Did I overlook something or this patch doesn't do this whole block zeroing?
Or is it handled by set_direct_map_valid_noflush itself?
> - Updating the pagetables might require allocating a pagetable to break
> down a huge page. This would deadlock if the zone lock was held.
>
> This makes allocations that need to change sensitivity _somewhat_
> similar to those that need to fallback to a different migratetype. But,
> the locking requirements mean that this can't just be squashed into the
> existing "fallback" allocator logic, instead a new allocator path just
> for this purpose is needed.
>
> The new path is assumed to be much cheaper than the really heavyweight
> stuff like compaction and reclaim. But at present it is treated as less
Uhh, speaking of compaction and reclaim... we rely on finding a whole free
pageblock in order to flip it. If that doesn't exist, the whole
get_page_from_freelist() will fail, and we might enter the
reclaim/compaction cycle in __allow_pages_slowpath(). But since we might
ultimately want an order-0 allocation, there won't be any compaction
attempted, because that code won't know we failed to flip a pageblock. And
the watermarks might look good and prevent reclaim as well I think? We
should somehow indicate this, and handle accordingly. Might not be trivial.

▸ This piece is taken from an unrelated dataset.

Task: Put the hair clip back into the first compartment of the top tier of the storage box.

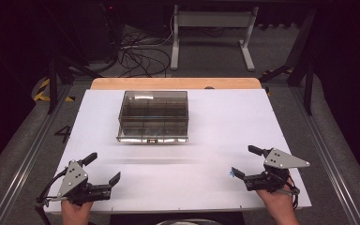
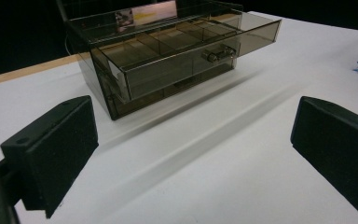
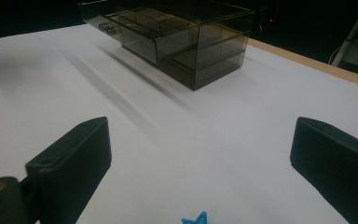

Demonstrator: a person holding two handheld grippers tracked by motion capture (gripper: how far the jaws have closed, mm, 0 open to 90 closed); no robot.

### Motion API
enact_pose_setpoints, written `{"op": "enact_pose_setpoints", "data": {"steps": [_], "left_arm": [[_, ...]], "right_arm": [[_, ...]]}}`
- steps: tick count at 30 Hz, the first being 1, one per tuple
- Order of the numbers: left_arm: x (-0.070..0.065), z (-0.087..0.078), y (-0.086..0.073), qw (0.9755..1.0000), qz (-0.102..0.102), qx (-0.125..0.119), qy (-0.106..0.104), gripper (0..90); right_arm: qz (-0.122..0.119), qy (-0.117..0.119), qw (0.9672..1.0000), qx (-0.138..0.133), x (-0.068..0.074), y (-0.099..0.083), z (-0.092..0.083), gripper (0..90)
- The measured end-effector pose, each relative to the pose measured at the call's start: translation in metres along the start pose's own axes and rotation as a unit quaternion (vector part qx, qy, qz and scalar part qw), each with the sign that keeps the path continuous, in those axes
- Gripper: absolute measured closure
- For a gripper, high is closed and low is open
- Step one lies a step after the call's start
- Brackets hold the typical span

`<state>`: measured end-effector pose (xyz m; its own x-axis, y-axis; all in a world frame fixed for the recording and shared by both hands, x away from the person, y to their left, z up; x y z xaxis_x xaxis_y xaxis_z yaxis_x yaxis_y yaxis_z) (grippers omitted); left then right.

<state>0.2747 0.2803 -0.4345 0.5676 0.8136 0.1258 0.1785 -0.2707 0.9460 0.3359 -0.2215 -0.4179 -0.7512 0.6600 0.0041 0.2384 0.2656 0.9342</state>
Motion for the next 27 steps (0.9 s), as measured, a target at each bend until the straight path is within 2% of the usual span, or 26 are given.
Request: {"op": "enact_pose_setpoints", "data": {"steps": [27], "left_arm": [[0.0,0.0,0.0,1.0,0.003,0.002,0.001,1.5]], "right_arm": [[0.0,0.003,0.9995,0.032,-0.011,0.02,0.029,6.9]]}}
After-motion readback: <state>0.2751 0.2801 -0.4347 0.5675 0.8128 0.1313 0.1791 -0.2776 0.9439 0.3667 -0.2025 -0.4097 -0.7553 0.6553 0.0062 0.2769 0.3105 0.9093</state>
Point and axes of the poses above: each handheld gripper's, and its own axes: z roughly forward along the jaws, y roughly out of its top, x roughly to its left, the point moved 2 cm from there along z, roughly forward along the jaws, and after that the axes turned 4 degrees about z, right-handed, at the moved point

Or maybe reuse pageblock isolation code to do the migrations directly in
__rmqueue_direct_map?
> desirable than the mobility-related "fallback" and "stealing" logic.
> This might turn out to need revision (in particular, maybe it's a
> problem that __rmqueue_steal(), which causes fragmentation, happens
> before __rmqueue_direct_map()), but that should be treated as a subsequent
> optimisation project.
>
> This currently forbids __GFP_ZERO, this is just to keep the patch from
> getting too large, the next patch will remove this restriction.
>
> Signed-off-by: Brendan Jackman <jackmanb@google.com>
> ---
> include/linux/gfp.h | 11 +++-
> mm/Kconfig | 4 +-
> mm/page_alloc.c | 171 ++++++++++++++++++++++++++++++++++++++++++++++++----
> 3 files changed, 170 insertions(+), 16 deletions(-)
>
> diff --git a/include/linux/gfp.h b/include/linux/gfp.h
> index 34a38c420e84a..2d8279c6300d3 100644
> --- a/include/linux/gfp.h
> +++ b/include/linux/gfp.h
> @@ -24,6 +24,7 @@ struct mempolicy;
> static inline freetype_t gfp_freetype(const gfp_t gfp_flags)
> {
> int migratetype;
> + unsigned int ft_flags = 0;
>
> VM_WARN_ON((gfp_flags & GFP_MOVABLE_MASK) == GFP_MOVABLE_MASK);
> BUILD_BUG_ON((1UL << GFP_MOVABLE_SHIFT) != ___GFP_MOVABLE);
> @@ -40,7 +41,15 @@ static inline freetype_t gfp_freetype(const gfp_t gfp_flags)
> >> GFP_MOVABLE_SHIFT;
> }
>
> - return migrate_to_freetype(migratetype, 0);
> +#ifdef CONFIG_PAGE_ALLOC_UNMAPPED
> + if (gfp_flags & __GFP_UNMAPPED) {
> + if (WARN_ON_ONCE(migratetype != MIGRATE_UNMOVABLE))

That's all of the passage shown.